DESCRIPTION OF THE TASK ::
Look below for the line containing "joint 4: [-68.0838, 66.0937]"; from there through the line containing "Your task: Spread", both lines included, please set down each line exactly and nothing else.

DATA EXTRACT ::
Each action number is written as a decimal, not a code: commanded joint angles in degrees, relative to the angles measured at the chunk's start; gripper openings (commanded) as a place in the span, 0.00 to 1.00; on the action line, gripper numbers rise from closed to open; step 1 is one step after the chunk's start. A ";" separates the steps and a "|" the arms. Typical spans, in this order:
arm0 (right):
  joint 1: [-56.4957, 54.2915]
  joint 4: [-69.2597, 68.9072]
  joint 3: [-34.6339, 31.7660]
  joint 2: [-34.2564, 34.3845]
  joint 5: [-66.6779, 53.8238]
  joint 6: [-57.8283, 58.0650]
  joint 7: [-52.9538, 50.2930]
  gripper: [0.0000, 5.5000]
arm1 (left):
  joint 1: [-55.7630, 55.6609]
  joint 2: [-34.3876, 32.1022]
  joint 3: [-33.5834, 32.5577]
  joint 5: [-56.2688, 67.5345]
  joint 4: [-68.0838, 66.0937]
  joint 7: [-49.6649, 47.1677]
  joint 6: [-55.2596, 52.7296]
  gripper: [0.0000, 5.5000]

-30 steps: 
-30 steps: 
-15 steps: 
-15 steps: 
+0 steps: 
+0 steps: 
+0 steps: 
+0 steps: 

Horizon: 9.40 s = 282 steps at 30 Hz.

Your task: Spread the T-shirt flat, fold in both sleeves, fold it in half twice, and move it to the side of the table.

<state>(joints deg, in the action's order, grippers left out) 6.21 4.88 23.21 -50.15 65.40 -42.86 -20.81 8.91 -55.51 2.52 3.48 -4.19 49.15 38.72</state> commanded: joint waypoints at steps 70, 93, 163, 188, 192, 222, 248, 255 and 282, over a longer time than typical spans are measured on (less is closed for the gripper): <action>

SOLUTION ::
  joint 4: [-68.0838, 66.0937]
  joint 7: [-49.6649, 47.1677]
  joint 6: [-55.2596, 52.7296]
  gripper: [0.0000, 5.5000]

-30 steps: 
-30 steps: 
-15 steps: 
-15 steps: 
+0 steps: 
+0 steps: 
+0 steps: 
+0 steps: 

Horizon: 9.40 s = 282 steps at 30 Hz.

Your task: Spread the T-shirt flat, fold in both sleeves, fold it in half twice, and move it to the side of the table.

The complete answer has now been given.